Baobab Ventures plans to write checks of approximately $300,000-$350,000 per startup, with an explicit strategy to work hands‑on with founders, providing go-to-market (GTM), sales, operations, hiring, and growth support rather than just capital. 

Who is affected

  • Early‑stage AI, robotics, and defense startups: Founders working on nascent deep‑tech solutions now have a new potential backer that promises active operational support, not just funding.
  • Investors and venture‑capital ecosystem: Baobab’s launch may prompt increased competition among funds targeting deep-tech pre‑seed/seed investments, especially with an operator‑led model that emphasizes speed and GTM execution.
  • Cybersecurity and defense‑tech sectors: Given the fund’s openness to defense and robotics, some of the capital may flow into ventures building cybersecurity, secure robotics, AI-driven defense, or related technologies, potentially influencing the landscape of enterprise security tools, autonomous systems, and defense‑oriented AI.

Why CISOs should care

  • New funding vehicles focused on AI, robotics, and defense increase the likelihood of innovative security and defense‑tech startups emerging, which could lead to cutting‑edge tools for enterprise and government security.
  • The operator‑led nature of Baobab Ventures suggests these startups are more likely to prioritize real‑world deployment, scaling, and GTM, meaning new security tools could reach production maturity faster.
  • For CISOs evaluating vendor risk or tech partnerships, the rise of more agile, well‑backed AI/robotics ventures introduces both opportunities (advanced security tools) and risks (integration, maturity, vendor stability), making vigilance important.

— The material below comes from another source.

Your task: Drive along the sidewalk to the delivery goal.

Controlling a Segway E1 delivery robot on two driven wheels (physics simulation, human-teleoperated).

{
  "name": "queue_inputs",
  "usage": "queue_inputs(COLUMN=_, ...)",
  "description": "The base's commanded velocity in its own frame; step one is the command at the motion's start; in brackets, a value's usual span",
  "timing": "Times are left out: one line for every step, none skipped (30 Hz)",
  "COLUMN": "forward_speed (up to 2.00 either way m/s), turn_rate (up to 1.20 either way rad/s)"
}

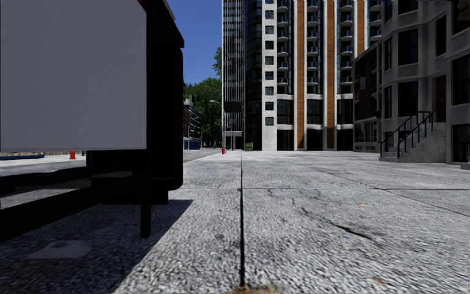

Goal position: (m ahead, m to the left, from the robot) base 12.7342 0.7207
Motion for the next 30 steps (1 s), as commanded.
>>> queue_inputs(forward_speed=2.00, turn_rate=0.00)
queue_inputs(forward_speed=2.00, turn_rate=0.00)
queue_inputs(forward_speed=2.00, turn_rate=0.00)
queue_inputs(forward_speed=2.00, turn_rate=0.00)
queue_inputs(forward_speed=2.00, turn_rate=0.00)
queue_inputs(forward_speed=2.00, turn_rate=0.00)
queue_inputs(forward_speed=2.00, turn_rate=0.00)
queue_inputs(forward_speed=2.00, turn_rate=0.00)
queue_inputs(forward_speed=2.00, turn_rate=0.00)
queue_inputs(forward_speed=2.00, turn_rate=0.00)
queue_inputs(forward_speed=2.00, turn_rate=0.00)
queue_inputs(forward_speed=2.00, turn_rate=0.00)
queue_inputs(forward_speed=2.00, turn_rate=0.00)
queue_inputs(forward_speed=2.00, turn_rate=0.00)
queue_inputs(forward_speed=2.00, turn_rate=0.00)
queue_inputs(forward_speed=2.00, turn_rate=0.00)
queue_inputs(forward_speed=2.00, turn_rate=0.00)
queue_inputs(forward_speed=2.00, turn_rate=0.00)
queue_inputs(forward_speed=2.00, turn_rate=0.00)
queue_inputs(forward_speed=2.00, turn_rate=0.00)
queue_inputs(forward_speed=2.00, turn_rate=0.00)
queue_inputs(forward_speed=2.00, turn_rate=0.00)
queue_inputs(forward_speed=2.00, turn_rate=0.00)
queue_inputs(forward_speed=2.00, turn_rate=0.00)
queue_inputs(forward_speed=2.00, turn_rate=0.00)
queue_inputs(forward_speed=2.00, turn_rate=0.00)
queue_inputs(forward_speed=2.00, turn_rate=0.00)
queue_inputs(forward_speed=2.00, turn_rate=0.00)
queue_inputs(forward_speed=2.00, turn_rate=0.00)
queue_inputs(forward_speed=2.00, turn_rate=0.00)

3 Practical Actions for CISOs

  1. Monitor emerging vendors funded by Baobab: Maintain a watchlist of startups backed by Baobab Ventures, especially those in defense, robotics, or AI‑based security tools; early engagement may offer a strategic advantage.
  2. Evaluate enterprise‑readiness carefully: Because many of these startups will be in pre‑seed or seed stages, perform rigorous due diligence (security audits, compliance checks, vendor‑risk assessments) before adoption.
  3. Engage in long‑term partnership planning: For a forward‑looking security strategy, consider collaborating with high‑potential deep‑tech startups early, potentially influencing product direction and securing preferential access as they mature.